I cry about emotional stuff, like an argument with my brother. I don’t feel bad crying in front of other people. I’ve cried in front of my dad. We spend a lot of time together. He comforts me. It depends who you are with.
When you are hanging out with a group you don’t talk about emotional stuff so much — it’s not what happens. It all depends if you’ve got problems and stuff. And if someone wants to talk to you.
I don’t feel ashamed about crying. I don’t see crying as a sign of weakness — it is a sign of strength. I saw my dad cry on the Pathways Camp. We had a hug and stuff and like….a moment.
People cry because they need to. If it happens it happens, if it doesn’t, it doesn’t. But it’s better to let it out than keep it bottled up inside.
At school it’s not a safe situation to cry. It would be like showing another person they have won.
I’ve grown up in an environment with a psychologist as a mum and of being able to sit with your emotions, and go through them rather than block them out.
Jet, 19 years old, student

‘I don’t think crying helps’

I only cried once this year.
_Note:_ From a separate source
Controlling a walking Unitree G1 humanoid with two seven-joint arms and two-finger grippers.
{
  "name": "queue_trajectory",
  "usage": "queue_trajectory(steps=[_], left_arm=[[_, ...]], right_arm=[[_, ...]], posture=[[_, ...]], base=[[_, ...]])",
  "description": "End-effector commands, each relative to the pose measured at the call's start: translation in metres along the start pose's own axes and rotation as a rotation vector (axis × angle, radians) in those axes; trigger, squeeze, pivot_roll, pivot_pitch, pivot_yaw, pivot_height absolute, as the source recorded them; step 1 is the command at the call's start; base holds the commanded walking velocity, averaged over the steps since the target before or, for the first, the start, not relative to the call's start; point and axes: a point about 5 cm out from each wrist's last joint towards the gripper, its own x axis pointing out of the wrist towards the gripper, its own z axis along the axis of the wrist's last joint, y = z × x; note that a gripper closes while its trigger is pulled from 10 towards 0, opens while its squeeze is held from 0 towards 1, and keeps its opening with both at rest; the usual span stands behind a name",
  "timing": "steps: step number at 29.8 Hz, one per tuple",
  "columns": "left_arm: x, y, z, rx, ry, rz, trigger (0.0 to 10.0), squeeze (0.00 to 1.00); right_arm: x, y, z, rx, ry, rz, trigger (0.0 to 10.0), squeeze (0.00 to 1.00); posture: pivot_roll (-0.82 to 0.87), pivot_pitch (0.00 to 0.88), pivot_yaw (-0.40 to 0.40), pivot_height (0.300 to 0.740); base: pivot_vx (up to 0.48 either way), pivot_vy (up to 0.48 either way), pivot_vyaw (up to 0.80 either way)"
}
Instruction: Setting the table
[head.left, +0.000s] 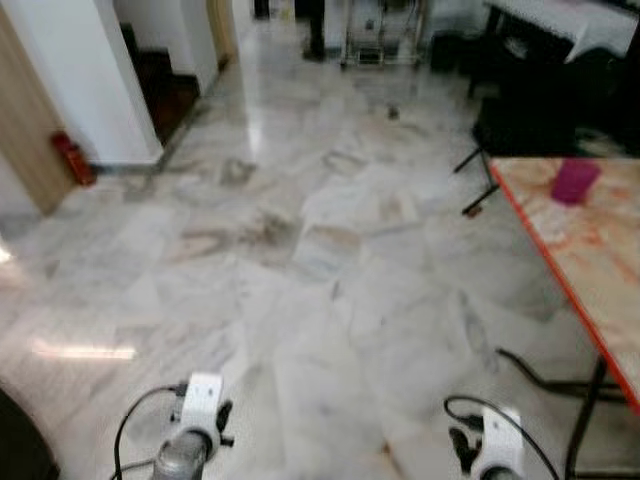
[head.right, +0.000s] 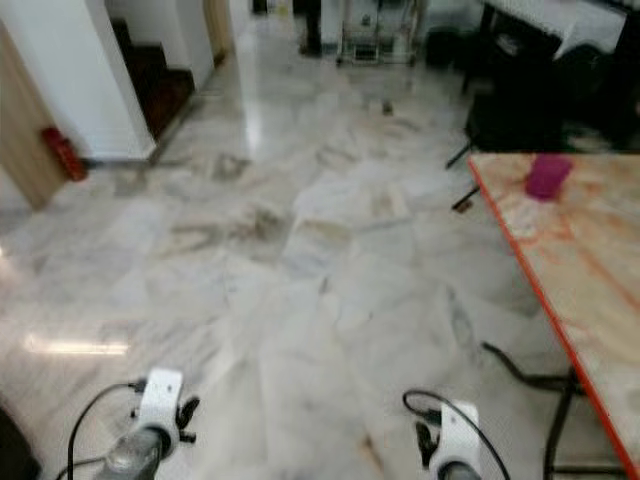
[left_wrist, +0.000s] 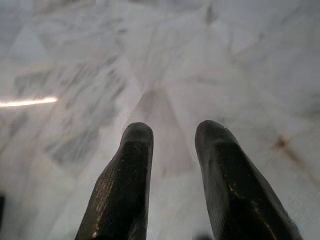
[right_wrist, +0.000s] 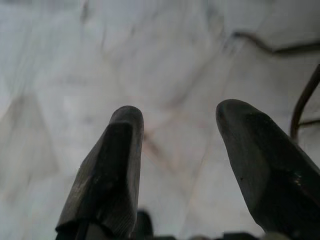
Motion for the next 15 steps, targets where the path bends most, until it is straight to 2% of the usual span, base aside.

I can’t remember why.
I’ve seen a friend cry when he hit a metal pedal and scraped his skin to the bone and I had to carry him home.
I don’t feel comfortable crying in front of anyone — or crying at all, unless I’ve got something in my eye. (Laughs)
I don’t cry in movies — they’re sad but they aren’t real.
When I am upset I sometimes go to my mates and have fun and pretend it didn’t happen, just talk about it in passing and trivialise it. I don’t think crying helps.
It would upset me a little to see my dad cry — your parents are supposed to be strong and stuff.
High School student, 16 years

It took me decades to come back to that man and, instead of trying to get him to admit he was wrong about me, recognise his own difficulties, I learned to acknowledge his pain and — more than that — find a way to love him as a fellow human being.

He was an illegitimate child, born in 1910, on the goldfields of Western Australia. Perhaps he had tried to pass on to me his own father’s impenetrable lesson. Was it rejection he learned, or how to ‘stand on your own two feet’ — which must have stood him in good stead during the Depression era.
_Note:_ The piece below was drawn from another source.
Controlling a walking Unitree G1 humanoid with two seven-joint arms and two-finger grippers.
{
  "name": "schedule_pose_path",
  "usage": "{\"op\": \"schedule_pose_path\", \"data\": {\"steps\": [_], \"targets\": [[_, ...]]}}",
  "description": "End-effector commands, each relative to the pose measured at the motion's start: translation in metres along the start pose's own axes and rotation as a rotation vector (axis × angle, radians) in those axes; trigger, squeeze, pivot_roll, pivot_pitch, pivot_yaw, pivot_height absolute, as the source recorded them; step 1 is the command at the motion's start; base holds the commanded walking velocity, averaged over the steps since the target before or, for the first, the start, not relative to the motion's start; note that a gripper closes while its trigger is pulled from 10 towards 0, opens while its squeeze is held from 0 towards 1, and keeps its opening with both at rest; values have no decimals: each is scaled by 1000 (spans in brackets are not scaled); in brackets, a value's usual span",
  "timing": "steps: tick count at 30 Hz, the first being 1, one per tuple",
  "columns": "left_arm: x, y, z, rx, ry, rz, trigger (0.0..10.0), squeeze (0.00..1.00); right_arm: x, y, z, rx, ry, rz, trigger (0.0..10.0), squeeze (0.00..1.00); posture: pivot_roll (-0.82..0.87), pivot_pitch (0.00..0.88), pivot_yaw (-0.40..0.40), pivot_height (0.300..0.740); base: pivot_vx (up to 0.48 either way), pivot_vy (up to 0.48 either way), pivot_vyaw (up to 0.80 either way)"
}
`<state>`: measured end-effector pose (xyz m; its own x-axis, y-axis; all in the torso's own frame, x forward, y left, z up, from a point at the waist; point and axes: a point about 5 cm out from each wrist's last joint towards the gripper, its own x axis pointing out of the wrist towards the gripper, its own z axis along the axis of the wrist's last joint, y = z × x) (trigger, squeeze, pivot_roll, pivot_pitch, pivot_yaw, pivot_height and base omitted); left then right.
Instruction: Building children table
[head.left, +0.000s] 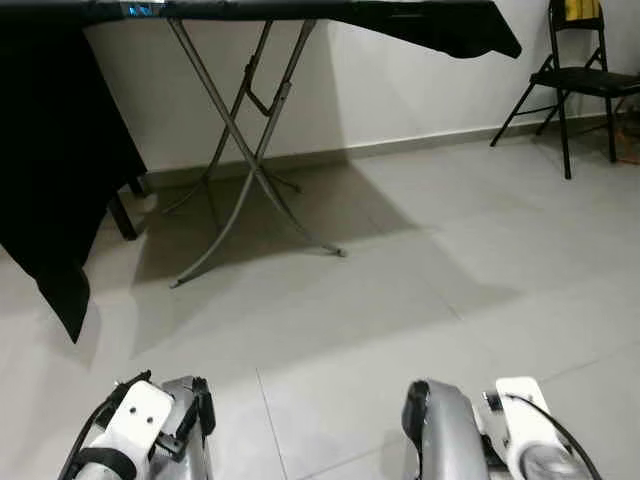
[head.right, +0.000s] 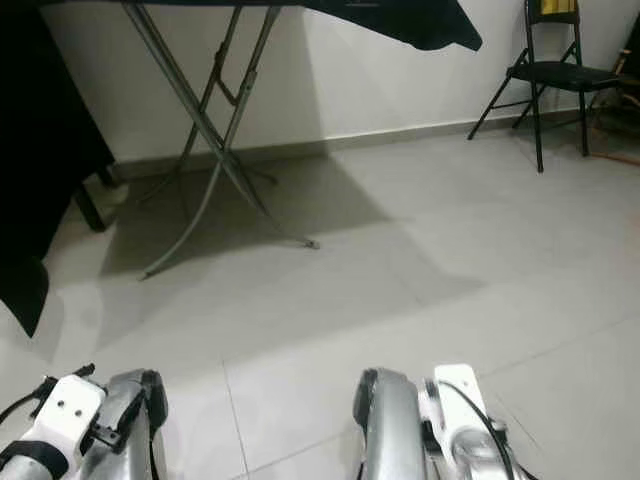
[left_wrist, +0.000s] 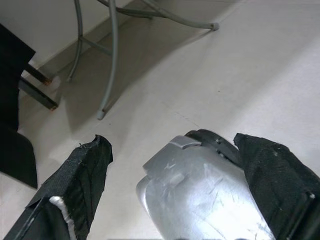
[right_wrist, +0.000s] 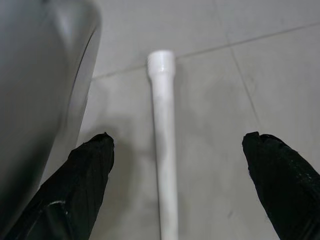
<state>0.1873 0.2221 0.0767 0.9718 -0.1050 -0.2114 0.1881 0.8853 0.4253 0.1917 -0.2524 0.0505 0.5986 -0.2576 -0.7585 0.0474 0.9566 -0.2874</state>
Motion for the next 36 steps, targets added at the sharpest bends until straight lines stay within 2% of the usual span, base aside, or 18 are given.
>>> {"op": "schedule_pose_path", "data": {"steps": [1, 4, 8, 10, 15, 17, 18, 19, 24, 25, 26, 28, 29, 30, 33, 36], "targets": [[-5, -4, -12, 2, 67, -8, 10000, 0, -4, 10, -1, -3, 11, 63, 10000, 0, -34, 0, -45, 300, 0, 0, 0], [-6, -8, -13, -3, 70, -15, 10000, 0, 3, 11, -10, 10, 56, 61, 10000, 0, -29, 0, -45, 300, 0, 0, 0], [-6, -8, -12, -4, 70, -15, 10000, 0, 8, 11, -9, 15, 69, 60, 10000, 0, -19, 0, -50, 300, 0, 0, 0], [-8, -2, -14, -2, 80, -1, 10000, 0, 21, 10, 2, -6, 61, 62, 10000, 0, -21, 0, -52, 300, 0, 0, 0], [-9, -2, -15, 0, 82, 1, 10000, 0, 23, 9, 5, -8, 60, 62, 10000, 0, -20, 0, -58, 300, 0, 0, 0], [-10, -8, -15, -7, 84, -5, 10000, 0, 52, 9, 16, -56, 63, 27, 10000, 0, -15, 0, -66, 300, 0, 0, 0], [-10, -8, -15, -7, 84, -5, 10000, 0, 52, 9, 16, -56, 63, 27, 10000, 0, -15, 0, -66, 300, 0, 0, 0], [-10, -10, -14, -11, 83, -6, 10000, 0, 61, 10, 18, -69, 68, 16, 10000, 0, -7, 0, -71, 300, 0, 0, 0], [-11, -11, -14, -13, 82, -7, 10000, 0, 66, 11, 19, -75, 72, 11, 10000, 0, -7, 0, -71, 300, 0, 0, 0], [-14, -8, -14, -10, 88, 0, 10000, 0, 73, 11, 13, -110, 98, 4, 10000, 0, 20, 0, -86, 300, 0, 0, 0], [-14, -8, -14, -10, 88, 0, 10000, 0, 73, 11, 13, -110, 98, 4, 10000, 0, 20, 0, -86, 300, 0, 0, 0], [-24, -3, -19, -5, 114, 15, 10000, 0, 81, 10, -3, -192, 156, 8, 10000, 0, 21, 0, -91, 300, 0, 0, 0], [-24, -3, -19, -5, 114, 15, 10000, 0, 81, 10, -3, -192, 156, 8, 10000, 0, 21, 0, -91, 300, 0, 0, 0], [-30, -4, -21, -3, 128, 13, 10000, 0, 84, 13, -12, -199, 186, 44, 10000, 0, 32, 0, -95, 300, 0, 0, 0], [-32, -4, -20, -4, 129, 12, 10000, 0, 85, 18, -14, -198, 191, 74, 10000, 0, 35, 0, -95, 300, 0, 0, 0], [-38, -4, -20, -4, 140, 7, 10000, 0, 80, 20, -18, -234, 185, 129, 10000, 0, 28, 0, -91, 300, 0, 0, 0]]}}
Perhaps detachment is a harder lesson than love can be and I’ve only recently learned to let it help me find an even keel. I’m still untangling the other mystery — the ‘I’ll hug you to me in the middle of the night and push you away in the daytime’ — but the tight knot closed against the father in me is slowly opening as my inner life deepens.

I didn’t get help from a church (they have trouble with my kind); nor from a therapist, nor in the claustrophobic confines of a ghetto gay ‘community’.

I cry for others’ suffering now and hope they too find the way back to full acceptance in the inner embrace of the love that speaks us into being, every breath. If I have found a strength in that, outlaw that I am, you have to ask how kind is the force that supports all life that way, unconditionally. We look to each other for what can only be found there, within, and make each other cry unnecessarily.